Saturday, November 12, 2005

An essay on Operating Systems with a word on Emacs

Just two quotesFrom In the Beginning was the Command Line by Neal Stephenson:

But ever since the Mac came out, our operating systems have been based on metaphors, and anything with metaphors in it is fair game as far as I'm concerned
I use emacs, which might be thought of as a thermonuclear word processor. It was created by Richard Stallman; enough said. It is written in Lisp, which is the only computer language that is beautiful.
(...)
If you are a professional writer--i.e., if someone else is getting paid to worry about how your words are formatted and printed--emacs outshines all other editing software in approximately the same way that the noonday sun does the stars.
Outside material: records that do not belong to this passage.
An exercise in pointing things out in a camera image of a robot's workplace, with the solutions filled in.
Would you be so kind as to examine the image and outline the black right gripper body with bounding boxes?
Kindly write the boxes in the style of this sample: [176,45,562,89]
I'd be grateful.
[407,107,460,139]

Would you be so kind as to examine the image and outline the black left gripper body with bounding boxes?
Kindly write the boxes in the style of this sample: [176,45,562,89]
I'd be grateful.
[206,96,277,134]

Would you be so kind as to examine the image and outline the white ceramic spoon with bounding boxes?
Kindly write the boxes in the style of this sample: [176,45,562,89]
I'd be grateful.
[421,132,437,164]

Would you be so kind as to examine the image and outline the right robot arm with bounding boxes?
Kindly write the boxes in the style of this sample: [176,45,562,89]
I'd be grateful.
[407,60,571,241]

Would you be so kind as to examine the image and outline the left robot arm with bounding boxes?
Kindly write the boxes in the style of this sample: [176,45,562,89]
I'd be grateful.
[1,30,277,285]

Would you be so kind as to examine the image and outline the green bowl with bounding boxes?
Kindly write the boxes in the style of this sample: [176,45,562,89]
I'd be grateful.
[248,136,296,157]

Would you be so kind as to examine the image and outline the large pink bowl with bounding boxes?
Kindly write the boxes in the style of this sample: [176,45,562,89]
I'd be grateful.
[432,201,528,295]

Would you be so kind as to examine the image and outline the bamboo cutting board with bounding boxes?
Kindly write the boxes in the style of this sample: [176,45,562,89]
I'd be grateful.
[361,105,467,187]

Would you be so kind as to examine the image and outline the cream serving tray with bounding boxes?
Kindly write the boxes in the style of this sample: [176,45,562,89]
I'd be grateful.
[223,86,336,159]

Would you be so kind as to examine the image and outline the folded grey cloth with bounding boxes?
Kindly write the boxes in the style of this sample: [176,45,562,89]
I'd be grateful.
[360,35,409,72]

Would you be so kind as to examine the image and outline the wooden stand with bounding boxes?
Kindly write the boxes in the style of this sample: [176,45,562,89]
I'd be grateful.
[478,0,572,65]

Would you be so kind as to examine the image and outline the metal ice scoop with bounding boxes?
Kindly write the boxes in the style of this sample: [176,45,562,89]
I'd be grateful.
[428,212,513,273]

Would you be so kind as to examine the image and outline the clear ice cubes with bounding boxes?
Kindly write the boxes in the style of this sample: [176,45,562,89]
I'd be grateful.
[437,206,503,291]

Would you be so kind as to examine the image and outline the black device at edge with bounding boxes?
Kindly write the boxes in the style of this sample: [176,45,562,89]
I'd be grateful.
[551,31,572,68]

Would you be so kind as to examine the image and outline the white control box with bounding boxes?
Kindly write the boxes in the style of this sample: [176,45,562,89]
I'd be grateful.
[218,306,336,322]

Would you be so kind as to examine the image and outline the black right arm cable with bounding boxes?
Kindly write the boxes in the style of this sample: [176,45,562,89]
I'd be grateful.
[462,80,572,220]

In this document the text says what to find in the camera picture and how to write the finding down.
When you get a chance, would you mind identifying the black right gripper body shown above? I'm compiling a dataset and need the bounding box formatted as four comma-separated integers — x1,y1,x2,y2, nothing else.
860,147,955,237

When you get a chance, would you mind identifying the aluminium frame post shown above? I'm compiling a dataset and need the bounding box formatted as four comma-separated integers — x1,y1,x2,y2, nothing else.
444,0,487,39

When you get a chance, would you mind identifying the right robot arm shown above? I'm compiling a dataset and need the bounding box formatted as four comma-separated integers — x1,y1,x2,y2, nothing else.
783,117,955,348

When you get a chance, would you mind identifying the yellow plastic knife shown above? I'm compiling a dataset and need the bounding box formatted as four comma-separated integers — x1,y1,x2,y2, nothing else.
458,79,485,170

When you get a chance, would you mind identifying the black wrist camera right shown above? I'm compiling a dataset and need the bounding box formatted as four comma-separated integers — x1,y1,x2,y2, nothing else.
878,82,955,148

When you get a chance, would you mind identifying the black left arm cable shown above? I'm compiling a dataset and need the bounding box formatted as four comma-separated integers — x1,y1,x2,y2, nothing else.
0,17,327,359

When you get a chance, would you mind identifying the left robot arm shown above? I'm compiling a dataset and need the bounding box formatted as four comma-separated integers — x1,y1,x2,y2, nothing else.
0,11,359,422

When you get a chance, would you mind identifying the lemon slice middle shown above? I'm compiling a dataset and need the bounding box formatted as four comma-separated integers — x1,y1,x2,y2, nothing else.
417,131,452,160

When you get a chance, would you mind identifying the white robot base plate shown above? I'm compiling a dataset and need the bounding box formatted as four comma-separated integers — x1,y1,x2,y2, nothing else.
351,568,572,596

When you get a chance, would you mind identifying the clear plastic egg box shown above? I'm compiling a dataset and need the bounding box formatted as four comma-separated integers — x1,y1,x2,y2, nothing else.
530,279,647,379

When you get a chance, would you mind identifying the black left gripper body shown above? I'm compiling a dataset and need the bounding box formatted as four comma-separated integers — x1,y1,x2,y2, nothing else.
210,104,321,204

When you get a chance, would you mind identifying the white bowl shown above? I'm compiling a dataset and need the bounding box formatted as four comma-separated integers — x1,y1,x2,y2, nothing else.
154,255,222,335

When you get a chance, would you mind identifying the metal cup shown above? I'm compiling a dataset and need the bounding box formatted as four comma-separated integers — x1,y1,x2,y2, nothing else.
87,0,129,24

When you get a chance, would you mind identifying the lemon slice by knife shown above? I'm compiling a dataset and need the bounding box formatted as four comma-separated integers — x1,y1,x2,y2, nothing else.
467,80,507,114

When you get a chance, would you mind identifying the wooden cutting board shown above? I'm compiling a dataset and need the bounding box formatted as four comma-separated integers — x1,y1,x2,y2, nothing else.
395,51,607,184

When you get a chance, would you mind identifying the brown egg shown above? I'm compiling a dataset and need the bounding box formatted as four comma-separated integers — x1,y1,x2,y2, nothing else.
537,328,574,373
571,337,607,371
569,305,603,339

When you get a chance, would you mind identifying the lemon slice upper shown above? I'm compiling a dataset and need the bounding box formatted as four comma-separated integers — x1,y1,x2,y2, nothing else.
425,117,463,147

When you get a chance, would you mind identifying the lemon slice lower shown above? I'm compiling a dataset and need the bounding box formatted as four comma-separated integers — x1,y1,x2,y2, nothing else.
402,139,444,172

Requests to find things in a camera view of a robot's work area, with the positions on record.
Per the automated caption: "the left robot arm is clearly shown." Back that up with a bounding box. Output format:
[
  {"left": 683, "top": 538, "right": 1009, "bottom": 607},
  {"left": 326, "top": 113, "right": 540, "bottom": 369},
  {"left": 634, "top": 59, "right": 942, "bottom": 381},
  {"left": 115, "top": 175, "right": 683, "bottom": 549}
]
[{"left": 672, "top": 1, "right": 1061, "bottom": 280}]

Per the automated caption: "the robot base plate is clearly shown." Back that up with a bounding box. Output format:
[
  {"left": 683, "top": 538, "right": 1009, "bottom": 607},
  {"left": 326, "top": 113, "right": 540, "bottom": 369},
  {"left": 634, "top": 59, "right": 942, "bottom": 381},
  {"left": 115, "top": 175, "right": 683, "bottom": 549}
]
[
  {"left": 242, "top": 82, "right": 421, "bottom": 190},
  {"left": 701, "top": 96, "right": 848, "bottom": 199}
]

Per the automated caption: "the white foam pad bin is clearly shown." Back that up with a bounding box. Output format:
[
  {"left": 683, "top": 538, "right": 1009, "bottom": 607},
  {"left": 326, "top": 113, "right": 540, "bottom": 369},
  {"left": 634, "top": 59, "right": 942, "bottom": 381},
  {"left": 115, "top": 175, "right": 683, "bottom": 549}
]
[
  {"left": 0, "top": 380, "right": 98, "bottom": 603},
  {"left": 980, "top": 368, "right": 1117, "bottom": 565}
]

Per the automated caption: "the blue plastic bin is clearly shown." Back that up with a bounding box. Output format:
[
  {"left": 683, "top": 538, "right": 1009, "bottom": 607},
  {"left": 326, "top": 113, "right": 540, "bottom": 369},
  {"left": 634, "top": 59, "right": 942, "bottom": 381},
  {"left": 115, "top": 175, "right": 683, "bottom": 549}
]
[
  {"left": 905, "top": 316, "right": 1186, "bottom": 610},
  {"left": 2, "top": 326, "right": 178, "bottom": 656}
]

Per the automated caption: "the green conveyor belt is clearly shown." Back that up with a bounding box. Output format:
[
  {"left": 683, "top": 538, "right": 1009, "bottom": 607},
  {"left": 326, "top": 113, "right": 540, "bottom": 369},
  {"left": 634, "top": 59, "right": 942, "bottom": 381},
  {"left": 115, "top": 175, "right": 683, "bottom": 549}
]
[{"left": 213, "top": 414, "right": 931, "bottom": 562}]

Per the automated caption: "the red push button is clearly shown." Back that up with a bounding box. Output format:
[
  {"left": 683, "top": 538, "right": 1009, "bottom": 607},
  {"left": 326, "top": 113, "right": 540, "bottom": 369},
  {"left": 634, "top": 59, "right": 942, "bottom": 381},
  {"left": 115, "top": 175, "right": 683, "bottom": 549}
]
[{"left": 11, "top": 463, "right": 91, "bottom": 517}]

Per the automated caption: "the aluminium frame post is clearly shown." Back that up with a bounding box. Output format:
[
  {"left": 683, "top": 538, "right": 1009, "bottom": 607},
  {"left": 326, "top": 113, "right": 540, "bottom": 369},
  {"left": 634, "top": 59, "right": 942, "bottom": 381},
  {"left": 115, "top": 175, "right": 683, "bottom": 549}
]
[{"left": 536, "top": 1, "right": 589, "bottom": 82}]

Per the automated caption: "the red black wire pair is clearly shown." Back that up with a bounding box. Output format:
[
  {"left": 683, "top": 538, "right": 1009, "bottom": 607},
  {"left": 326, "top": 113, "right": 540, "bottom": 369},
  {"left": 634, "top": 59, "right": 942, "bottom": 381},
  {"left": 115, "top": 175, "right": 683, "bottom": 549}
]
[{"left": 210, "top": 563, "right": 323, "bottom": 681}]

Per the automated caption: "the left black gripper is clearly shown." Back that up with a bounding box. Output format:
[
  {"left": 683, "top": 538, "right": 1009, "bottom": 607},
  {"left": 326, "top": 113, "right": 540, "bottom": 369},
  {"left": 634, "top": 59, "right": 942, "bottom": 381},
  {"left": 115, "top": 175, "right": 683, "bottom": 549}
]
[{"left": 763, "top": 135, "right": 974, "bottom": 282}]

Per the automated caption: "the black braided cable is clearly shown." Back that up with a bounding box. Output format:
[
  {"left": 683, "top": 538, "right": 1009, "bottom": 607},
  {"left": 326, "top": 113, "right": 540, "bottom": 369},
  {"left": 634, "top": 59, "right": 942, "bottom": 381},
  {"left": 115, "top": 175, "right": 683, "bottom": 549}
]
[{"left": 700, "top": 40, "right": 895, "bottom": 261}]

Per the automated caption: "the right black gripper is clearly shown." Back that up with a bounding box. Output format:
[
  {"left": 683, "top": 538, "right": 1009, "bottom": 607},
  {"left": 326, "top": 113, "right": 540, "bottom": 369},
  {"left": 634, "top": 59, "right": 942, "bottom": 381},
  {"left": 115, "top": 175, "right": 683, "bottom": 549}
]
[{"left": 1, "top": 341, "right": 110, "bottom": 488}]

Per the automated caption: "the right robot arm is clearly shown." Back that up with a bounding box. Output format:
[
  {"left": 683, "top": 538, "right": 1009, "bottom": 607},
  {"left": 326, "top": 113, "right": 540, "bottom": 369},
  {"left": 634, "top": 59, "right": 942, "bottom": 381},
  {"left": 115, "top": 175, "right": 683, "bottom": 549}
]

It is not just bigger and brighter; it simply makes everything else vanish.

[Added later:]
[T]he richer tourists at Disney World wear t-shirts printed with the names of famous designers, because designs themselves can be bootlegged easily and with impunity. The only way to make clothing that cannot be legally bootlegged is to print copyrighted and trademarked words on it; once you have taken that step, the clothing itself doesn't really matter, and so a t-shirt is as good as anything else. T-shirts with expensive words on them are now the insignia of the upper class. T-shirts with cheap words, or no words at all, are for the commoners.